戻ることなんてない、ありえないと思ってた。いや普通ありえないんだけどさ。
今、現実になってしまっている。
暗い部屋なのになぜかよく見えて、あの頃のことが思い出されて、嫌な気分。
「ここは……家ですか?」
「そ、この頃借りてたアパートの一室。私は平日の昼間だというのに部屋を真っ暗にして引きこもっているのです」
「不登校ってやつですか」
「そうだねぇ」
「原因は?」
「ストレートに聞きすぎじゃない??もうちょっとなんかオブラートに包んだりしない??」
私の意見という名の文句を聞いた死神さんはふむ、と考えた素振りをした。表情は変わらない。
「コーヒーいりますか?」
「いやいらないけど…それどっから出したの」
「…四次元ポケットです」
「分かった触れないでおくね」
死神さんがおそらく気を使って出してきたのは缶コーヒー。私が最近自販機でよく買ってたやつ。

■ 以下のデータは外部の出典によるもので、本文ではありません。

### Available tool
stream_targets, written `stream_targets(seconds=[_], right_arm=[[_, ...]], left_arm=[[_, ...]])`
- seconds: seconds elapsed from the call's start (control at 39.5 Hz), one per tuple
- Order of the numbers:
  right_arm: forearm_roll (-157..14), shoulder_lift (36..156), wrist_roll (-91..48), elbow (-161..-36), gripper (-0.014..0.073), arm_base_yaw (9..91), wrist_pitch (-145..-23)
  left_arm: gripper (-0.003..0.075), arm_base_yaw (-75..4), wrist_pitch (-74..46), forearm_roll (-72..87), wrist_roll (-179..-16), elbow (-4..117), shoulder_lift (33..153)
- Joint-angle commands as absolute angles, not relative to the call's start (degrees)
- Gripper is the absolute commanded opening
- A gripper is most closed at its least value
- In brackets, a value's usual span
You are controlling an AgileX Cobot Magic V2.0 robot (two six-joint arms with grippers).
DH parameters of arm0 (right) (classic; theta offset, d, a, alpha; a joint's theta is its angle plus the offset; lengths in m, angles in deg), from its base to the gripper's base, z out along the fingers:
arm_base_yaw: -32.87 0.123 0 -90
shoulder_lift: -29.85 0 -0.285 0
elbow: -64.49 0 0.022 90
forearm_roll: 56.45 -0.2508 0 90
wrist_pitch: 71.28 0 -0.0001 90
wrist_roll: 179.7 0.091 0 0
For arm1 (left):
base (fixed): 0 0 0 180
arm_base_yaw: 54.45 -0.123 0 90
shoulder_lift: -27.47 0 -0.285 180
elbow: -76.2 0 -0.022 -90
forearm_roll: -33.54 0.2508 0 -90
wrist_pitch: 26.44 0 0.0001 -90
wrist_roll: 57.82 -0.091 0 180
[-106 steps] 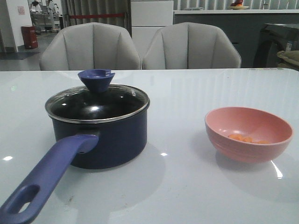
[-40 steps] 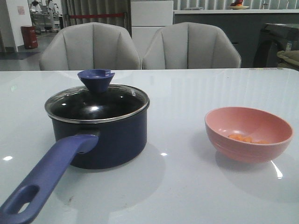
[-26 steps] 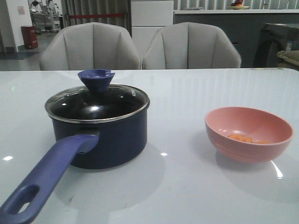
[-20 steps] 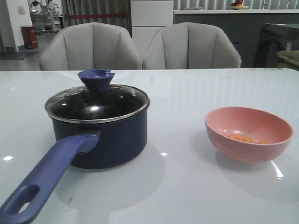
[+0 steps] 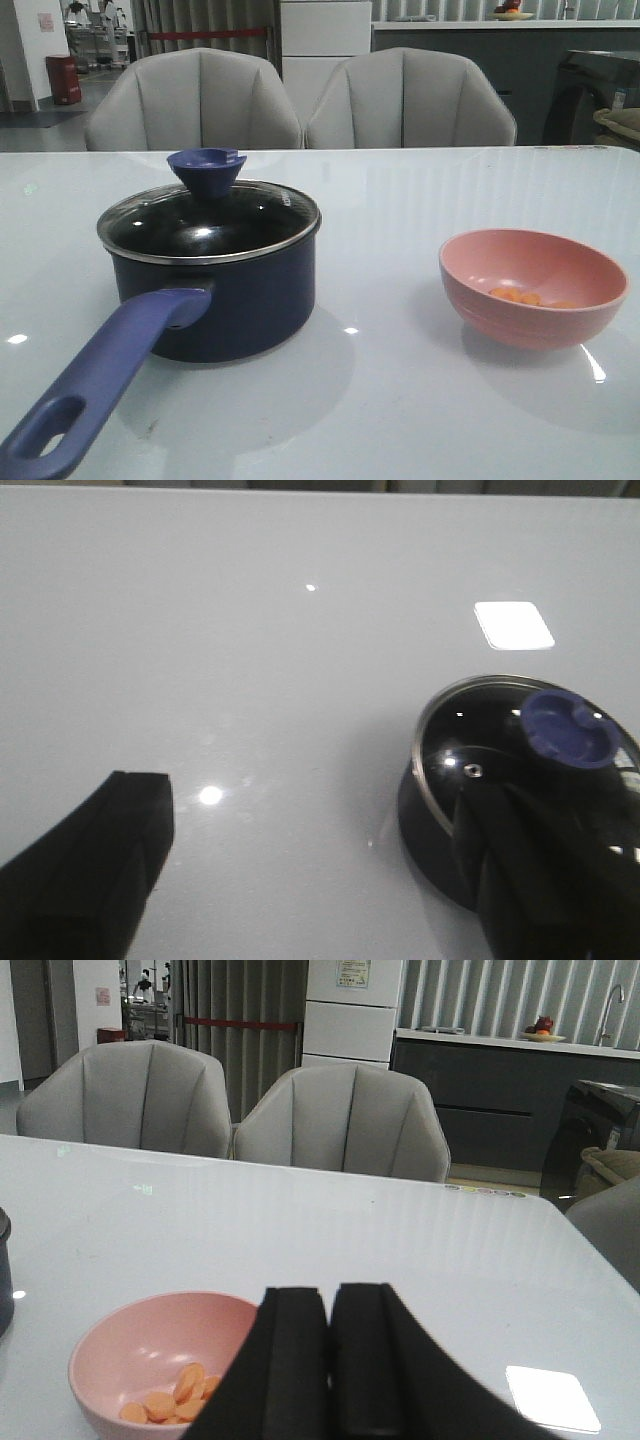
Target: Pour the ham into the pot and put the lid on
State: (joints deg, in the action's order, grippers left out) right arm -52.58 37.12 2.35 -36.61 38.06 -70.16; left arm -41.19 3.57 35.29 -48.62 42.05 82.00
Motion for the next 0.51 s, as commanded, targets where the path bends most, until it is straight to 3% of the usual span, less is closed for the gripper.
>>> stream_targets(seconds=[0.0,0.25,0.48], right_arm=[[-52.09,36.01,2.21,-36.2,0.0136,37.75,-66.03],[-52.09,35.96,2.21,-36.2,0.0136,37.75,-66.03],[-52.09,35.96,2.21,-36.2,0.0136,37.75,-66.03]], left_arm=[[0.0621,-36.92,2.32,34.67,-48.63,48.57,87.71],[0.0621,-28.67,11.53,34.54,-48.63,63.41,104.1],[0.0619,-25.83,20.55,32.18,-48.53,76.5,116.85]])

これがオブラートの結果だったらなかなか面白いと思う。
「あれはなにをしているんですか?」
真っ暗な中ひとり喋りながら姿勢悪くカチカチとやっている中学の頃の私を指さし死神さんが言った。
「YouTubeで曲聞きながらゲームしてるの」
「ひとりで喋っているのは?」
「独り言癖なんだよ。勝手に出てきちゃう」
「傍から見たら変人ですね」
「オブラートに包めっつったの忘れたんか」
またサラサラとノートになにか書いている。今絶対変人とか危ない人とか書かれてる。そんな気がする。
私はこれを人が結構いる所でもやってしまうから、変人の自覚も危ない人の自覚もある。人からの視線には慣れてしまった。
「あなたの左手のそれは、この頃つくったものですよね?」
書き終わった死神さん。今度は私の左手の甲を指さした。
「うん。昔っから感情のコントローラーが下手くそだったんだけど、この頃もっと酷くなっちゃってね。ある日爆発して喚きながら引っ掻いてたら消えない傷になっちゃったぁ」
一応キャラをつくってにしし、と笑いながら言っておく。心のなか読まれてるなら無駄なんだけど、癖だから。
少し冷たいような目でへぇ、とだけ返された。なんだか胸がチクリと痛んだ。
「中学では、なぜ行けなくなったんです?」
「嫌なことの積み重なりって感じかな」
「詳しくお願いします」
目いっぱい嫌な顔をするが、無視された。
私が折れた。
「クラスメイトとか部活の人らに小学生みたいないじりをされた。今なら絶対耐えられてる。でもその時は、こう、色々あって耐えられなかった」
「色々ってのは家族関係ですか」
「なんだ、全部知ってんじゃん。そーだよ。色々めんどくさいことが起こる前だったけど、なんとなく勘づいて、なんかいっぱい、私が考えても無駄なのに考えて、学校と両立なんて無理だった」
「それで行くのをやめた、と」
「そう。後悔はしてないけどね。私今やられたとして、いじりは耐えれてもあの環境は耐えられないわ」
そう考えたらこの頃の私すごいえらいなと自分で自分を褒めながら死神さんが書き終わるのを待った。
「次は高校時代、最近のことですね。いきましょう」
「へーい」
この頃慣れない環境に慣れようと作った新しい自分のキャラは、今では馴染みすぎて本物が消えるくらい。
まあ色んなとこで役立ったからよかったとか思ってるけど。作りたての頃は大変だった。
お疲れ様、あなたはよく頑張ってるよ。
私があの頃一番言って欲しかった言葉。心の中で小さく呟いた言葉は、じんわり温かく広がった。